On Mon, 9 Jan 2012, Bill Janssen wrote:
> I'm re-implementing my threading code, and I had a question about the
> language about "normalized message IDs" found in RFC 5256. That seems
> to refer to section 3.6.4 of RFC 2822: the implication is that the
> DQUOTEs in "no-fold-quote" and the "[" and "]" brackets in
> "no-fold-literal" should be removed before comparing message-ids.
no-fold-quote does not exist in the current specification (RFC 5322).
I don't know why you think that the brackets should be removed in
no-fold-literal. The brackets indicate that the contents are a literal IP
address as opposed to a domain. The fact that 10.20.30.40, as opposed to
[10.20.30.40], is parsed by some people as an IP address does not
necessarily mean that it is (I'll laugh when the first all-numeric TLD is
created!).
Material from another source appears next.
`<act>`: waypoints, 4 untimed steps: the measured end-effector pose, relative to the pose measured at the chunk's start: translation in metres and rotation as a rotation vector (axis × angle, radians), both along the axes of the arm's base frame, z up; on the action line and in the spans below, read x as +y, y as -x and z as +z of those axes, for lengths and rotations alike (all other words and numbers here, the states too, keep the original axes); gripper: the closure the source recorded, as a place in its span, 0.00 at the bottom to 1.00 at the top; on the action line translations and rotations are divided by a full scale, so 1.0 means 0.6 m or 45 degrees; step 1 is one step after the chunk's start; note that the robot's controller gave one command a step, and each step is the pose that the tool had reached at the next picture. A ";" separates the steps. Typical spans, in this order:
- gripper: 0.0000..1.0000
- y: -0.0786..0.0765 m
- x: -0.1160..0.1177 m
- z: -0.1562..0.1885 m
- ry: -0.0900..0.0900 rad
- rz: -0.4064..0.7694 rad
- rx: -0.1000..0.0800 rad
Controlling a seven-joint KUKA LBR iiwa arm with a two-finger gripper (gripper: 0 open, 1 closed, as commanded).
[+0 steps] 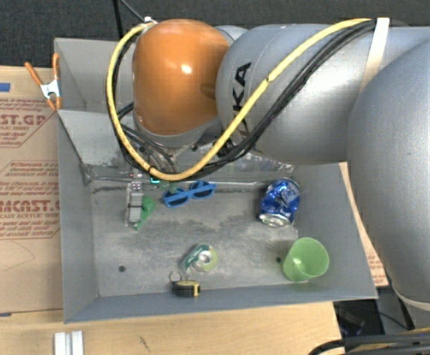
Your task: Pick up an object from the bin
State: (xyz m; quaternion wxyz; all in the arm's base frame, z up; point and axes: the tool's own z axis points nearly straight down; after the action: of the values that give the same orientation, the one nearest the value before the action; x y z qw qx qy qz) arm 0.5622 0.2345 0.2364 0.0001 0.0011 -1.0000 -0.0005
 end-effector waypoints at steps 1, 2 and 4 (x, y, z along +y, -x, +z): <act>0.00 -0.034 -0.109 -0.280 -0.001 0.819 -0.003; 0.00 -0.035 -0.123 -0.225 -0.001 0.750 -0.008; 0.00 -0.032 -0.170 -0.277 -0.002 0.521 -0.006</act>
Offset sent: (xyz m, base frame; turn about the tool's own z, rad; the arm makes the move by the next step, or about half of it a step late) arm 0.0203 -0.0657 -0.1664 -0.6438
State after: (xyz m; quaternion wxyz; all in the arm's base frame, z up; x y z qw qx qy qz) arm 0.5815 0.1326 0.0700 -0.0020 0.2045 -0.9789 -0.0012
Now, in the modern day of RFC 5322, this isn't a domain at all
but rather an id-right.
People can flame at some length whether bloop@10.20.30.40 and
bloop@[10.20.30.40] are the same message-ID. My guess is "no".
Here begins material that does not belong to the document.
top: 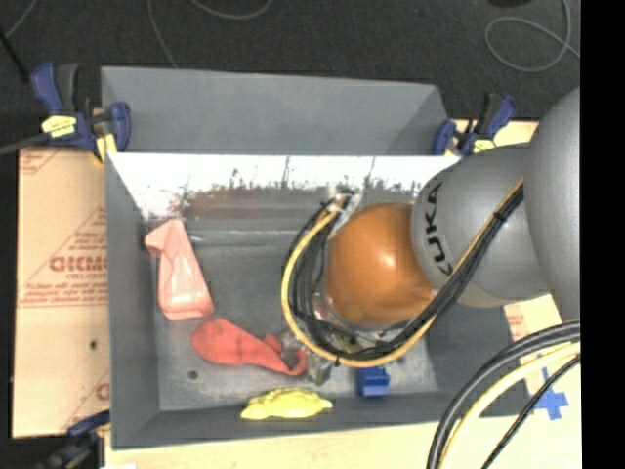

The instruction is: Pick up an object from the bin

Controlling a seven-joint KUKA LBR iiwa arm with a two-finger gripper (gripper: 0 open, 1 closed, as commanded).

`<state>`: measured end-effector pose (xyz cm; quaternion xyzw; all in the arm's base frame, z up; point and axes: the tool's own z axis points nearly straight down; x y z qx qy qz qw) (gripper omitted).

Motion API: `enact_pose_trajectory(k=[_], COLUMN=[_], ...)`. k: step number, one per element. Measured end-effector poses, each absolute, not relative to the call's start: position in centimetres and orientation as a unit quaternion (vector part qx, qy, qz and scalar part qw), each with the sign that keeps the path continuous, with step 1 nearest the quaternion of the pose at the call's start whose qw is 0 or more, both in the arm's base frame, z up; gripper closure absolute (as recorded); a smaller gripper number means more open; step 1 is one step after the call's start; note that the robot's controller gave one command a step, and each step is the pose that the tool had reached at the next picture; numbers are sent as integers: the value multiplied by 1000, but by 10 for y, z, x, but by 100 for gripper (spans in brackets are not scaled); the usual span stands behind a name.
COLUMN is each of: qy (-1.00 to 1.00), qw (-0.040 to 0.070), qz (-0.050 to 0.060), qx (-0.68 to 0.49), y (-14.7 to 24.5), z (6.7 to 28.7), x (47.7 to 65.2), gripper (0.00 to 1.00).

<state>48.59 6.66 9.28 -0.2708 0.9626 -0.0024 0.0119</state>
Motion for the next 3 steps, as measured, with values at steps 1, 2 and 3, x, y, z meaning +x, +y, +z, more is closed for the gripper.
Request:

The bottom line here is whether that text about normalized message ID has
any particular meaning in the context of RFC 5322 as opposed to earlier
versions of header syntax that used local-part@domain for message-id.
IMHO (and I wrote that text!) I would treat it as advice on how to treat
warts from the past rather than how to move forward.
That is, once upon a time, it was necessary to treat:
Message-ID: <"bloop"@grok.this>
and
Message-ID: <bloop@grok.this>
as the same thing. This was a protocol wart and I'm glad to see it
declared obsolete. I wouldn't flame anyone who decided that strcmp() is
the one and only way to compare Message-IDs. I daresay that's what most
implementations did anyway even when RFC 822 was king.
-- Mark --
http://panda.com/mrc
Democracy is two wolves and a sheep deciding what to eat for lunch.
Liberty is a well-armed sheep contesting the vote.